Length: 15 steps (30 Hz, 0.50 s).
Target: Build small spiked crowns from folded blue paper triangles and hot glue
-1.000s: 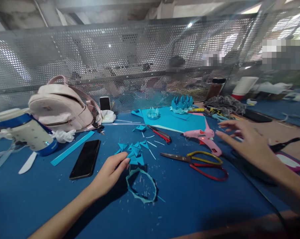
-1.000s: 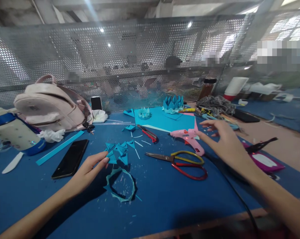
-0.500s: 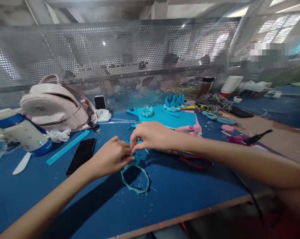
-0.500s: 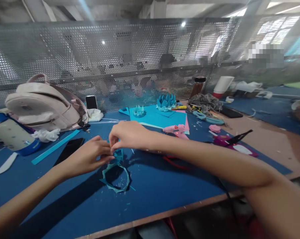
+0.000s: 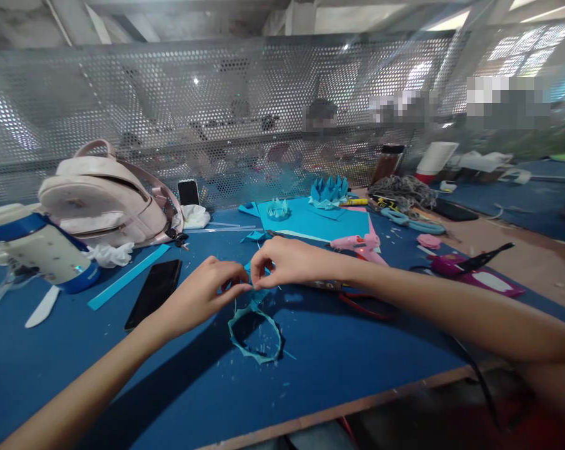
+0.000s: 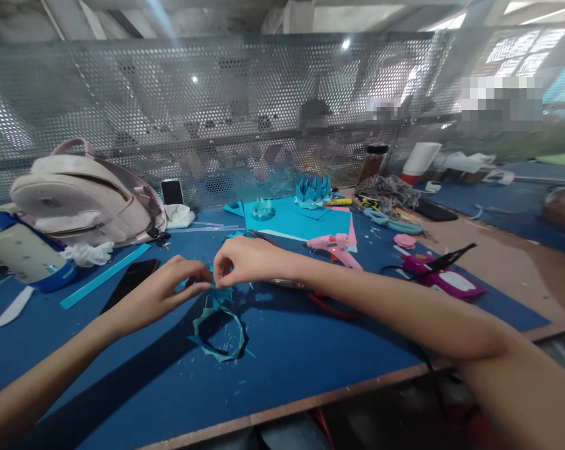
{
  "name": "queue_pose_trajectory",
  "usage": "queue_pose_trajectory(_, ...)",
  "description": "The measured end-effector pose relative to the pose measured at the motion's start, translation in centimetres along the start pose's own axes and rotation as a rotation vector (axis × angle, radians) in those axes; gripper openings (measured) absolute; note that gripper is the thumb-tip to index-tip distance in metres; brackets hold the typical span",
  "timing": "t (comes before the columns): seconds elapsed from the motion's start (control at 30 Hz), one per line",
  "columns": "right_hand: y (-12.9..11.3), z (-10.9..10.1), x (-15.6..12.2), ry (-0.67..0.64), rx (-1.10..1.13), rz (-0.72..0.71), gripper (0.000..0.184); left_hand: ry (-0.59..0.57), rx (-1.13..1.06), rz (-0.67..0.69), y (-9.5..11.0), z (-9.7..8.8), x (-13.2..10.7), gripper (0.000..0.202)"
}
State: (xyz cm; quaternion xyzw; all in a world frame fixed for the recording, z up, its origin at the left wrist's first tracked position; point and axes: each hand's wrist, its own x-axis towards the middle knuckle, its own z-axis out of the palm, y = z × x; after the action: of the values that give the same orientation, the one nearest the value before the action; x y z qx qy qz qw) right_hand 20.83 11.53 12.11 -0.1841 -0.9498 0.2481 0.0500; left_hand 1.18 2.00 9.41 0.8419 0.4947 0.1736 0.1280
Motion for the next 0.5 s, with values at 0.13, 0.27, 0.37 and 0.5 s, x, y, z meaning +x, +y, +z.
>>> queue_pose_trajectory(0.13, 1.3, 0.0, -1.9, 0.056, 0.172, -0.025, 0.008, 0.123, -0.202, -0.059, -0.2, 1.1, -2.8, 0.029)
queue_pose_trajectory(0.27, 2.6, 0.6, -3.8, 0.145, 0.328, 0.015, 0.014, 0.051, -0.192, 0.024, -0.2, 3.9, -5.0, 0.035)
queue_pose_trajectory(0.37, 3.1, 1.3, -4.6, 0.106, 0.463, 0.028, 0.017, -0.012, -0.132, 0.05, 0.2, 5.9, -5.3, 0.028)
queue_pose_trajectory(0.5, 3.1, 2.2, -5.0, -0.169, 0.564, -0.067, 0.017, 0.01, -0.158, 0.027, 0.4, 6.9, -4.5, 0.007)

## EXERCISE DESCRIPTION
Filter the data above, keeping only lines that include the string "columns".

## RESPONSE AREA
  "timing": "t (comes before the columns): seconds elapsed from the motion's start (control at 30 Hz), one per line",
  "columns": "right_hand: y (-12.9..11.3), z (-10.9..10.1), x (-15.6..12.2), ry (-0.67..0.64), rx (-1.10..1.13), rz (-0.72..0.71), gripper (0.000..0.184); left_hand: ry (-0.59..0.57), rx (-1.13..1.06), rz (-0.67..0.69), y (-9.5..11.0), z (-9.7..8.8), x (-13.2..10.7), gripper (0.000..0.202)"

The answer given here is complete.